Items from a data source
((
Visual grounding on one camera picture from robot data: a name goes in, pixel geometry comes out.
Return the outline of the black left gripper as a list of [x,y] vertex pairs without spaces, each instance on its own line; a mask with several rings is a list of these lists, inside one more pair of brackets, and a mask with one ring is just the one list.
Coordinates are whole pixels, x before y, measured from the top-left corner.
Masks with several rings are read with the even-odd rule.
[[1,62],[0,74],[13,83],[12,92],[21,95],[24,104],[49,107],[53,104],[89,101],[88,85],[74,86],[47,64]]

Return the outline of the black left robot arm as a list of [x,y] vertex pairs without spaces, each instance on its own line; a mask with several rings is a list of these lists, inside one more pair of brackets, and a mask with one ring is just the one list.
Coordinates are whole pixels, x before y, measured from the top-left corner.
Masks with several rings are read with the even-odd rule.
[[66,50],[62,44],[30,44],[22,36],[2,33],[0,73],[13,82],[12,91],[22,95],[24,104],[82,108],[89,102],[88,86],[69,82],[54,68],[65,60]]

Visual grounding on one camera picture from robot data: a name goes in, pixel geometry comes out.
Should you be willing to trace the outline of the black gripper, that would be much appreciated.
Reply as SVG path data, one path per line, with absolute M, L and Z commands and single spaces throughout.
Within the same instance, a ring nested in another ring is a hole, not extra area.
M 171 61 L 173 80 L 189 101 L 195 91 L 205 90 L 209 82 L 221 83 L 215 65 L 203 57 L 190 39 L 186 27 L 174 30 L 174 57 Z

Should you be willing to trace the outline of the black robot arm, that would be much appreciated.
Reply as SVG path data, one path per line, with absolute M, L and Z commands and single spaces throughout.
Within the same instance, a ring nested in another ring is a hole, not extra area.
))
((
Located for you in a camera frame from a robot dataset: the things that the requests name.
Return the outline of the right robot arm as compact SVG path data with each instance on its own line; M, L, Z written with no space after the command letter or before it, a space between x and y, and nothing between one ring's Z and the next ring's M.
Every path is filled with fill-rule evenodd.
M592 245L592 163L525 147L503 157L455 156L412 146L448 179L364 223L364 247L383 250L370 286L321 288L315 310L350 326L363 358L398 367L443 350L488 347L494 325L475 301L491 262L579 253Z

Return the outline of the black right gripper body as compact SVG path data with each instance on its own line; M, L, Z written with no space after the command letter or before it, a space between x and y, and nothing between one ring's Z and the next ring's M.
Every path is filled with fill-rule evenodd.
))
Where in the records does the string "would" appear? Copy every line that has it.

Should you be willing to trace the outline of the black gripper, that would be much appreciated.
Should you be willing to trace the outline of the black robot arm, that would be much appreciated.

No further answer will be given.